Bila, posisi keimanan kita bisa dikenali tentunya tidak ada keraguan atas apa yang diyakini. Terutama soal meyakini taqdir, umur, jodoh dan Rizki serta ajal. Ini bisa pula kita ukur atas keyakinan terhadap hari kiamat.
Masalahnya, apakah kita masih punya iman? Sementara kita sibuk dan menjadi orang-orang Ghofilin (melupakan Allah), sementara kita masih biasa bersikap nifaq (munafiq), dan sementara kita masih dholim pada manusia dan alam. Sungguh ciri iman masih kita miliki meskipun yang terendah, itu adalah ketika melihat duri di jalanan kita ambil dan kita buang.
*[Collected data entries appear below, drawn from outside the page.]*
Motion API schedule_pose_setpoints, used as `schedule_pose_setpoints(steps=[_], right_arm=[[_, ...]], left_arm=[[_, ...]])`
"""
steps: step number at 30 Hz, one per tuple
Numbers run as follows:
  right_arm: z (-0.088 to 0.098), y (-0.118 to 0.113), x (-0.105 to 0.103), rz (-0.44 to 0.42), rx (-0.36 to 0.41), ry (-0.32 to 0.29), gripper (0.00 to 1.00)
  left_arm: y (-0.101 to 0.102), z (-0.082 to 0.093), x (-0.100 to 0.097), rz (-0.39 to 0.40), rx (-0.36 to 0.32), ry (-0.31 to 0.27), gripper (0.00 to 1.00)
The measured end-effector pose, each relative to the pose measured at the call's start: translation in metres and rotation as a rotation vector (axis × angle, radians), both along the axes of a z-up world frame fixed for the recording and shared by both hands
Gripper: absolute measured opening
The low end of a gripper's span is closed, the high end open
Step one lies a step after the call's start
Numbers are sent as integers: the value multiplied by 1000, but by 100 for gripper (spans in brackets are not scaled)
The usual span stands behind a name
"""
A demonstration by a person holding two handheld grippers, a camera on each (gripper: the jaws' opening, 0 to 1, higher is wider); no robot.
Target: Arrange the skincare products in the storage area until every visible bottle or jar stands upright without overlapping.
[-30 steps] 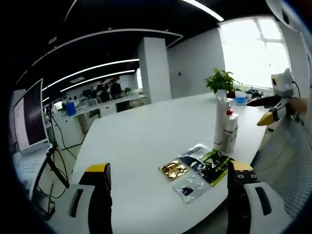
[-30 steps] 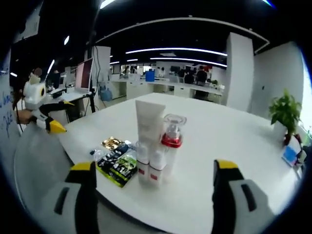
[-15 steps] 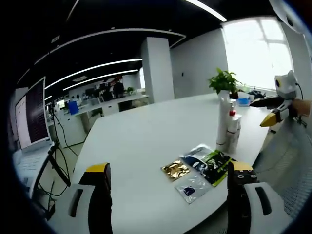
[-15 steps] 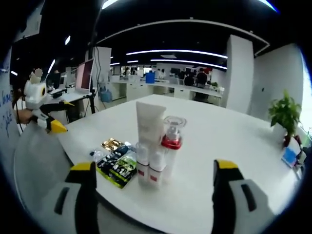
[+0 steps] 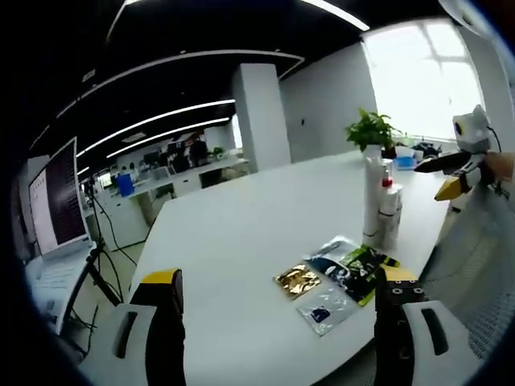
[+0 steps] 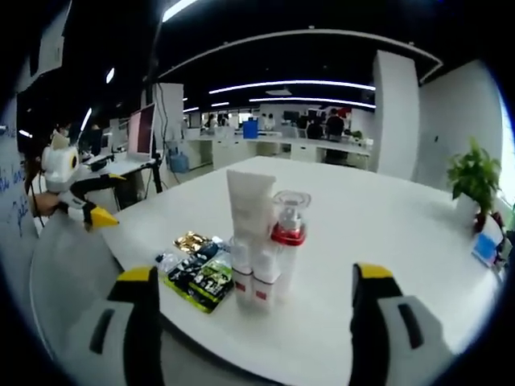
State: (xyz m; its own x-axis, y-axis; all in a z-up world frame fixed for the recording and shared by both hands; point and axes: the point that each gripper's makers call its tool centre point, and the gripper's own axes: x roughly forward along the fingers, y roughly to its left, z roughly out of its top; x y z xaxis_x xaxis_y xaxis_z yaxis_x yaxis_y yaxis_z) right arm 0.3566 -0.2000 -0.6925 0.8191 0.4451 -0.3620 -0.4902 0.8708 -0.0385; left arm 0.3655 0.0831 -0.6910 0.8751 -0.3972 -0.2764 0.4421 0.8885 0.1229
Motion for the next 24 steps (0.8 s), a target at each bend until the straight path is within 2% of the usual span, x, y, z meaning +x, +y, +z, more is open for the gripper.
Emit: schedule_pose_setpoints(steps=[7, 24], right_arm=[[-1, 0, 0, -9, 14, 14, 100], [-2, 1, 0, -3, -22, 17, 100]], left_arm=[[2, 1, 1, 9, -11, -6, 97], [2, -1, 2, 15, -15, 6, 97]])
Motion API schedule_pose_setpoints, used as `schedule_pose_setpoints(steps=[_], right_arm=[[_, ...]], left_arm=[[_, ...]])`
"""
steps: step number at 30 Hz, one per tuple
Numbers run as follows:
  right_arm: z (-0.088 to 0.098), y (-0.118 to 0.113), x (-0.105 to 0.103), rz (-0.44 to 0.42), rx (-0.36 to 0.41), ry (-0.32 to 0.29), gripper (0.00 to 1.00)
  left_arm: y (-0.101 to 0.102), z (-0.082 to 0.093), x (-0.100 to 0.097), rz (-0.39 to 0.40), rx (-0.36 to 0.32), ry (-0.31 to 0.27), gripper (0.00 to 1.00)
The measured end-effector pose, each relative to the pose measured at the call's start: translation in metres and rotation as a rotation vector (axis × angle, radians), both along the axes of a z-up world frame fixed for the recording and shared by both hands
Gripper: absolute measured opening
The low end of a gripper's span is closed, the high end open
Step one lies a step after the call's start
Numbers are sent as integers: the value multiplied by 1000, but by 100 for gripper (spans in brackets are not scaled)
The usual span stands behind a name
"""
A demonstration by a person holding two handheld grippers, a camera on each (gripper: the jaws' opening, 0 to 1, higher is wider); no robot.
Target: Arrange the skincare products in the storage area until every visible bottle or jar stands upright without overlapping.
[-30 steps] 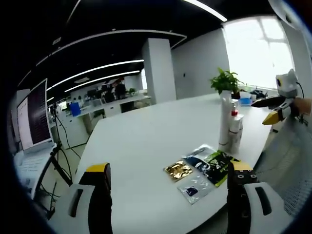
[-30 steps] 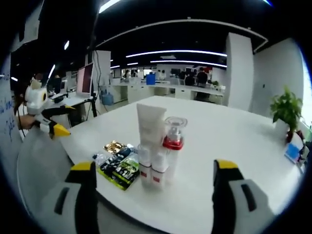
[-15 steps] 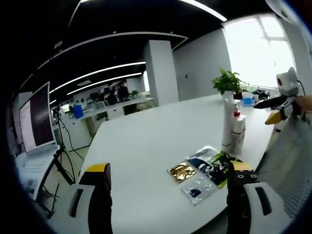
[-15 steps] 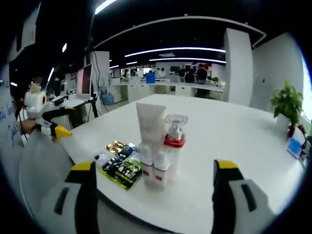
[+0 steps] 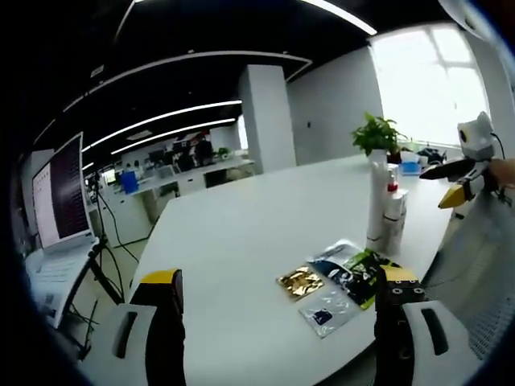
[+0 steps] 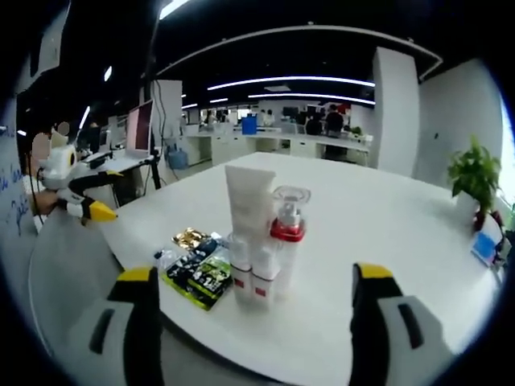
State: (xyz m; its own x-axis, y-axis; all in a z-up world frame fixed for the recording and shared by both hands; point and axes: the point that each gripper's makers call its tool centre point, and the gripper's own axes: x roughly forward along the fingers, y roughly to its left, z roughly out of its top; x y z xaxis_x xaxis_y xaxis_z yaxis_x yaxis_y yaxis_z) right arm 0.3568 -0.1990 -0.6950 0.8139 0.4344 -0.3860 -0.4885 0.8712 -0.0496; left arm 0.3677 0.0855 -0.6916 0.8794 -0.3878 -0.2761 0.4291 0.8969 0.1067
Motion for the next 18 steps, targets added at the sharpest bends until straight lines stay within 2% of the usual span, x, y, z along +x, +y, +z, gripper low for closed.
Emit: schedule_pose_setpoints(steps=[6, 18], right_arm=[[0, 1, -1, 12, -31, -15, 100], [-2, 2, -1, 19, -26, -2, 100]], left_arm=[[0, -1, 0, -3, 5, 1, 97], [2, -1, 0, 6, 6, -3, 97]])
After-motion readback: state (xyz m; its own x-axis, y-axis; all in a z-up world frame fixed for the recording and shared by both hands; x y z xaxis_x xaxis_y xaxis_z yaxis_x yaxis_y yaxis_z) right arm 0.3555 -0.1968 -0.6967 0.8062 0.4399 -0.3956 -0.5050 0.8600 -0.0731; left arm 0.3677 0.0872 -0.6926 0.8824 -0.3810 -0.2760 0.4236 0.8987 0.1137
Ciri iman itu mencapai martabat yang lebih tinggi, itu kita lihat pada kesalehan dan perilaku welas asihnya pada manusia tanpa membedakannya.
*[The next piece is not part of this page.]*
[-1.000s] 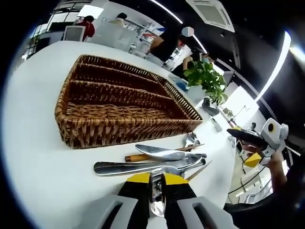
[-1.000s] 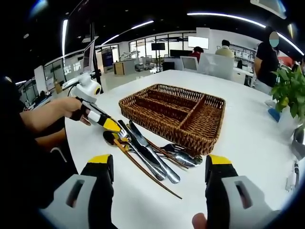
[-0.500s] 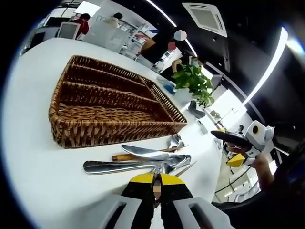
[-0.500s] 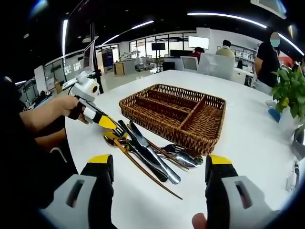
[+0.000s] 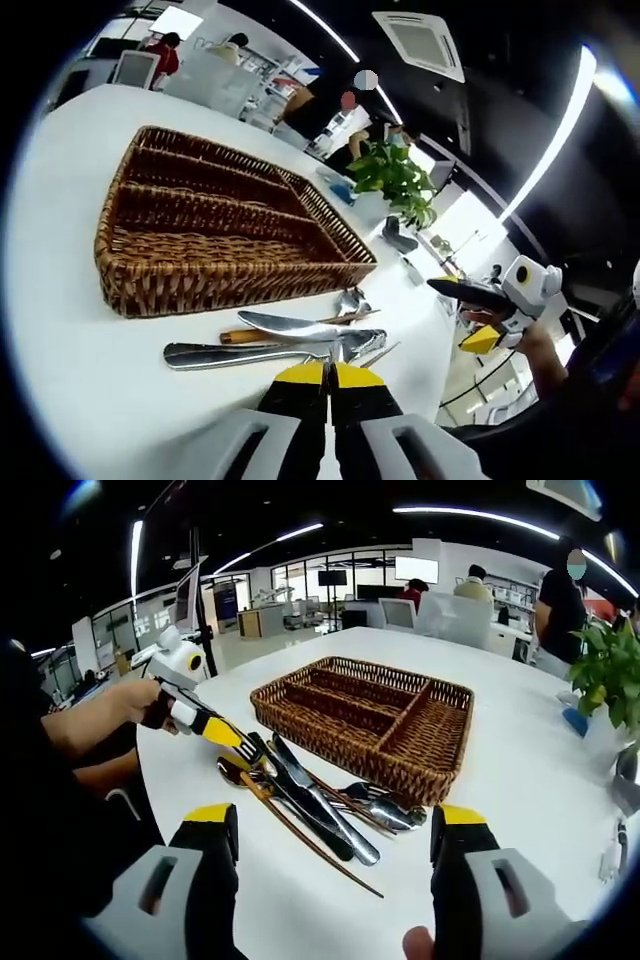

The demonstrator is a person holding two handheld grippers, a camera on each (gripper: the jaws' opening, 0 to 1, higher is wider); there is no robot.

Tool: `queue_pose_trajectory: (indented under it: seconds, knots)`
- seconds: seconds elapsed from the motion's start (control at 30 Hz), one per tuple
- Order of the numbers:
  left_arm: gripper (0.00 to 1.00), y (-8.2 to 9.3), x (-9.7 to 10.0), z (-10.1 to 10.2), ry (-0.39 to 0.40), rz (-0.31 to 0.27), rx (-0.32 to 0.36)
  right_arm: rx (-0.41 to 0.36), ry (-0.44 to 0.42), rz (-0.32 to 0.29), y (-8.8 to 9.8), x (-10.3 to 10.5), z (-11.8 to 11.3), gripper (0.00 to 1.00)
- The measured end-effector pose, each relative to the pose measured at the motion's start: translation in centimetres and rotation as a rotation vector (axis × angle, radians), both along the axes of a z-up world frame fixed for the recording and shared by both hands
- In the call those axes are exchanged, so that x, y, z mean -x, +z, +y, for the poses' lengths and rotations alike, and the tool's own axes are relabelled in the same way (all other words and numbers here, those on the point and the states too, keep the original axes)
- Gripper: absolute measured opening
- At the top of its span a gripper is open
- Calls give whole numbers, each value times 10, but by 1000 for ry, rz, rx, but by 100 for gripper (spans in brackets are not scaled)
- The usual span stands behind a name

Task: Arrange the knives, forks, and spoons in their matching storage slots by inserting each utensil handle-first until every utensil is classified and aligned in the correct compartment

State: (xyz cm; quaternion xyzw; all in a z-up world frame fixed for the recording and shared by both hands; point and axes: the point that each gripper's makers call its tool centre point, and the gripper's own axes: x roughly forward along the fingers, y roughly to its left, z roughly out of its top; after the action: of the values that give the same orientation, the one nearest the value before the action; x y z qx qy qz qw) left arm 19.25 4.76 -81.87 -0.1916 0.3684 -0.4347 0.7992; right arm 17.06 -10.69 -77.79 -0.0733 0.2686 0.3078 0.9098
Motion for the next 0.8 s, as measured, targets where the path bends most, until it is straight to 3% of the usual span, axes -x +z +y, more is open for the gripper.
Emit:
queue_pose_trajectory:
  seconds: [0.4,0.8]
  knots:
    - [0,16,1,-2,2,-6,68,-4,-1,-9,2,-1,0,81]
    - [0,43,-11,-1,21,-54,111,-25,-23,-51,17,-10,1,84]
عَنْ أَبِيْ حَمْزَة أَنَسِ بْنِ مَالِكٍ رَضِيَ اللهُ تَعَالَى عَنْهُ خَادِمِ النَّبِيِّ صَلَّى اللهُ عَلَيْهِ وَسَلَّمَ عَنْ النَّبِيِّ صَلَّى اللهُ عَلَيْهِ وَسَلَّمَ قَالَ: (لاَ يُؤْمِنُ أَحَدُكُمْ حَتَّى يُحِبَّ لأَخِيْهِ مَا يُحِبُّ لِنَفْسِهِ) رَوَاهُ اْلبُخَارِيّ وَمُسْلِمٌ
Dari Abu Hamzah Anas bin Malik radhiyallahu ‘anhu (pembantu Rasulullah) dari Nabi shallallahu ‘alaihi wa sallam, beliau bersabda:
”Tidaklah salah seorang di antara kalian beriman (dengan keimanan yang sempurna) sampai dia mencintai untuk saudaranya apa yang ia cintai untuk dirinya sendiri.” (HR. Al Bukhari dan Muslim).
Kesimpulannya, yang paling penting dalam tulisan ini adalah merawat dan memperbaiki keimanan kita jauh lebih penting dari pada kita ketakutan terhadap hal-hal yang berhubungan dengan iman, tapi justeru menggelincirkan pada posisi mengimani sesuatu yang mampu membuktikan padahal itu diluar ketentuan dan irodatnya Allah.
Hati-hatilah pada kelompok pendakwah yang menakuti, meciptakan suasana horor, memvisualisasikan situasi mencekam, membuat opini dan pola fikir yang menimbulkan kebencian terhadap orang yang berbeda faham dan agama.
Sesungguhnya kita memilih untuk mengamalkan ajaran Islam dengan ikhlas, dengan kegembiraan, kemudahan, ketenangan,kedamaian dan membahagiakan.
Maka madzhab Ahli Sunnah Wal Jama’ah, adalah satu dari sekian madzhab dalam Islam, yang konsisten membimbing umat ke jalan yang benar dan lurus. Konsistensi tersebut dikuatkan oleh ilmu-ilmu agama, karena dari sumber itulah ketersambungan ajaran Islam dari Rosulullah Saw hingga sekarang tetap terjaga.